### EXERCISE DETAILS
Lines with "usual": please show every one of them from the listing below.
═════ DATASET CONTENT
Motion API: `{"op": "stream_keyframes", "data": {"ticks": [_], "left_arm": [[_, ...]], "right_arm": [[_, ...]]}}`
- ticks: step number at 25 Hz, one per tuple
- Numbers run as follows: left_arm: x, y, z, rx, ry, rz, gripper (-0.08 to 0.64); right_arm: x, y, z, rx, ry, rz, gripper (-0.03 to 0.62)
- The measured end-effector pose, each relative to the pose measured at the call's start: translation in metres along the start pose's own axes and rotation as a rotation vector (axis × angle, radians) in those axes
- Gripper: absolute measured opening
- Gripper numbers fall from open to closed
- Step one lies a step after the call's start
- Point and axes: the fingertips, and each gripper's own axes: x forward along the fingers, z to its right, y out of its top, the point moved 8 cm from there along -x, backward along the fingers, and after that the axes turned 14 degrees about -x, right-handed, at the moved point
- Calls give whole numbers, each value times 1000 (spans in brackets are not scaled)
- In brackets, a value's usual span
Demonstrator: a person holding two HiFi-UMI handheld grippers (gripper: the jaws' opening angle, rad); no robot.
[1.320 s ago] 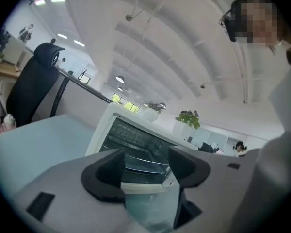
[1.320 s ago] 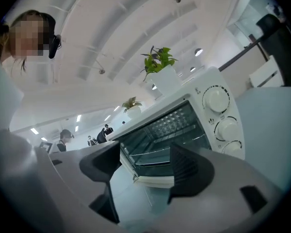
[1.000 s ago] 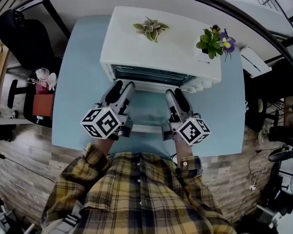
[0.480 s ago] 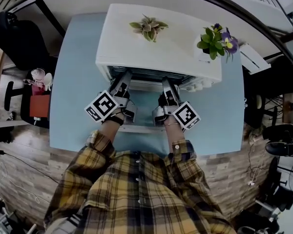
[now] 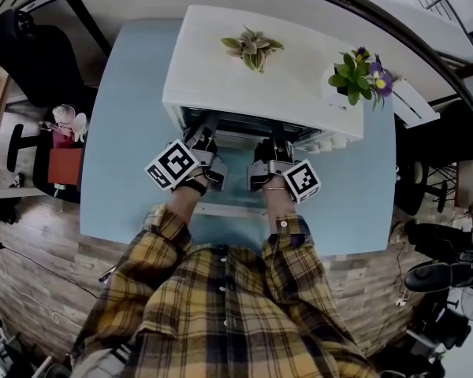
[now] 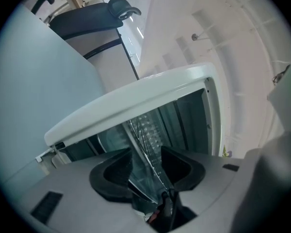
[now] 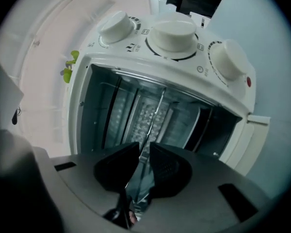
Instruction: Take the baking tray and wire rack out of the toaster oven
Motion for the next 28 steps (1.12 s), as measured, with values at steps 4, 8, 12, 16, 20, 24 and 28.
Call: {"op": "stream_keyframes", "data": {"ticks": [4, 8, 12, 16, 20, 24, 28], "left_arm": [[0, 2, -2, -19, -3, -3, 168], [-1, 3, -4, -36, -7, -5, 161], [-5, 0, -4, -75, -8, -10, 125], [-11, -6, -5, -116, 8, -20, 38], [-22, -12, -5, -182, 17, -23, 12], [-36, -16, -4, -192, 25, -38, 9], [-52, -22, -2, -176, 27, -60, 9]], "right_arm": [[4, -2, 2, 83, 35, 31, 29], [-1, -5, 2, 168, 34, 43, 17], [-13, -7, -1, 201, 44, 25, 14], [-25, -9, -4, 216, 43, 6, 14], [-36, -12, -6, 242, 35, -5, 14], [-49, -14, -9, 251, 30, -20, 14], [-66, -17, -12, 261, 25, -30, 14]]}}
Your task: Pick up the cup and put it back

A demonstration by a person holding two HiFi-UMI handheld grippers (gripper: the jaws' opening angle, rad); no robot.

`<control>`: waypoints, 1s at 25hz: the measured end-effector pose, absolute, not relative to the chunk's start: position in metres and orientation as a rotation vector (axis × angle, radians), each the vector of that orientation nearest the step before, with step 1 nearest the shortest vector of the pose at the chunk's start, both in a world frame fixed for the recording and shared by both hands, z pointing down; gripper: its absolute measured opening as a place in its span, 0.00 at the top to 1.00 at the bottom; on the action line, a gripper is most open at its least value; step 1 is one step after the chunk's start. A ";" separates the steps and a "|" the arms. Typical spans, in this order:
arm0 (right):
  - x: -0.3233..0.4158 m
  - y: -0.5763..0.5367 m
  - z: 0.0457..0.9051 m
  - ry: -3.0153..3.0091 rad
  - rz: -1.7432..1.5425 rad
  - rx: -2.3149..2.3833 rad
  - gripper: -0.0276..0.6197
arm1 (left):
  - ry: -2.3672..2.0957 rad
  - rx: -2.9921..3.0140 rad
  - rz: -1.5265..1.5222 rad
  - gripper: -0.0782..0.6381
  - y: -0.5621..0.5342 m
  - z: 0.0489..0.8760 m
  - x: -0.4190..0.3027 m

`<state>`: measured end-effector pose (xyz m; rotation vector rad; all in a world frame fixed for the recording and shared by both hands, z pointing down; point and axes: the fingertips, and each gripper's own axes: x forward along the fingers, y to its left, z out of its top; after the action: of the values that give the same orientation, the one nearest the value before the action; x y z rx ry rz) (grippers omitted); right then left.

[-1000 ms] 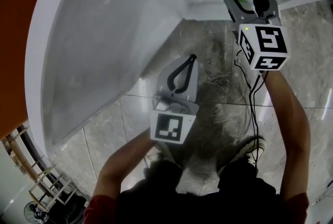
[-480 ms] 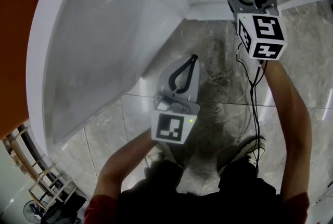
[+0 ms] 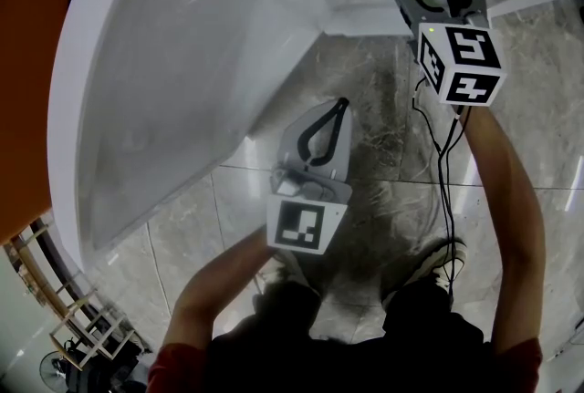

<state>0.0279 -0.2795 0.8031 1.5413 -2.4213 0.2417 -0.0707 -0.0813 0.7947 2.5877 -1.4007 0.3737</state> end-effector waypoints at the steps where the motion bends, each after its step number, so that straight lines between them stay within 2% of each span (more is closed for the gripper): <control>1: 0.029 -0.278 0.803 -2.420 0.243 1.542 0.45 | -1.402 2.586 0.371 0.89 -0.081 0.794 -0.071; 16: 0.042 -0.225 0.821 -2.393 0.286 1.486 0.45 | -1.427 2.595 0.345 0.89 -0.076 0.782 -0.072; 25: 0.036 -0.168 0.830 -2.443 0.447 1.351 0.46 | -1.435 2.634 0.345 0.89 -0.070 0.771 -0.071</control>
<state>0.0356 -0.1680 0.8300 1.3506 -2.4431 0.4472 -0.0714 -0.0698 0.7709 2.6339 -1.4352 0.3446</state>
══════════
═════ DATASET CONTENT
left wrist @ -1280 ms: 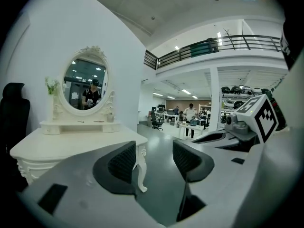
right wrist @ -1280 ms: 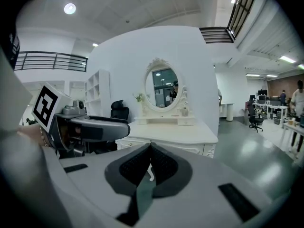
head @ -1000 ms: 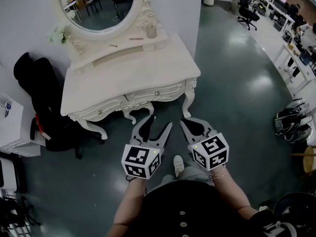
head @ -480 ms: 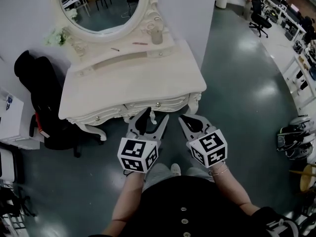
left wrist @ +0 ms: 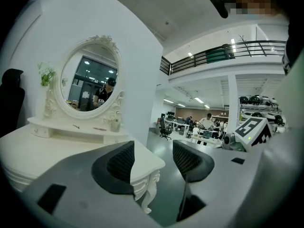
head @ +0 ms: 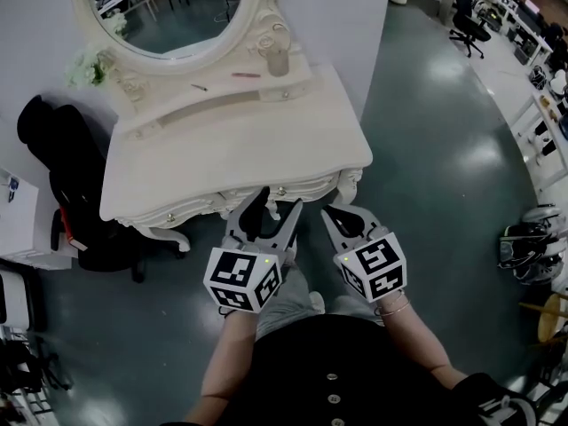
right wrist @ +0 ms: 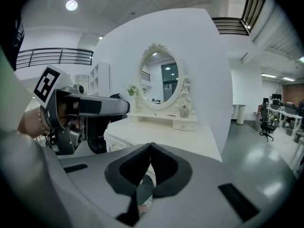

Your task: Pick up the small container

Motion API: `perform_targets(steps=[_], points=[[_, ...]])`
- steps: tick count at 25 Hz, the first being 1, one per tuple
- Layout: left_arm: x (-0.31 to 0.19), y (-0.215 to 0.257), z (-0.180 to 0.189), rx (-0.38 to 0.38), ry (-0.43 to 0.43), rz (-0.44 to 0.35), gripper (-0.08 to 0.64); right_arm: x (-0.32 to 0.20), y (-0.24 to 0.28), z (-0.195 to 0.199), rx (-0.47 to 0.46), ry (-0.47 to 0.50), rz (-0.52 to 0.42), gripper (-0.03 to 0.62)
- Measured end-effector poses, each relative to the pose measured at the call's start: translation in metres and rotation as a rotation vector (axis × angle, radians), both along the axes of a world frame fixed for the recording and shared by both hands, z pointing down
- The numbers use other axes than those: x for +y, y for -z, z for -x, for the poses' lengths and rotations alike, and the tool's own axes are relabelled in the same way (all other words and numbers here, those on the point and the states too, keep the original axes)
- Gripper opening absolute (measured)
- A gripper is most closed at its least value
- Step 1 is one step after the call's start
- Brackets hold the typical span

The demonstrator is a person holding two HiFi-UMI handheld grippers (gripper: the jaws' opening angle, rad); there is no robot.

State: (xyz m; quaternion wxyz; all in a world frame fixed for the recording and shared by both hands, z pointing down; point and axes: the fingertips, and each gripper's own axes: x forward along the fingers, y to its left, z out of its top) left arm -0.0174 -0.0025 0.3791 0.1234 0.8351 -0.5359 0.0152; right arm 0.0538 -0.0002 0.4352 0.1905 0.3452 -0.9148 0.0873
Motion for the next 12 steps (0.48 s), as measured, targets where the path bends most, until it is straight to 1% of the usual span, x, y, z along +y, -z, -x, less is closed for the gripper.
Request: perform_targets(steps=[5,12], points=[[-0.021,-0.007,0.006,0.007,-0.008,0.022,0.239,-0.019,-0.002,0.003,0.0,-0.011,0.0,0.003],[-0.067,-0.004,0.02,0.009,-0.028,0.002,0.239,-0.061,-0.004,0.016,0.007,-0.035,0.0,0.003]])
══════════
### RESPONSE
- In brackets, a value's usual span
Motion for the next 12 steps (0.48 s), as measured, targets where the path bends most, until it is straight to 1% of the usual span, x, y, z along +y, -z, -x, less is closed for the gripper.

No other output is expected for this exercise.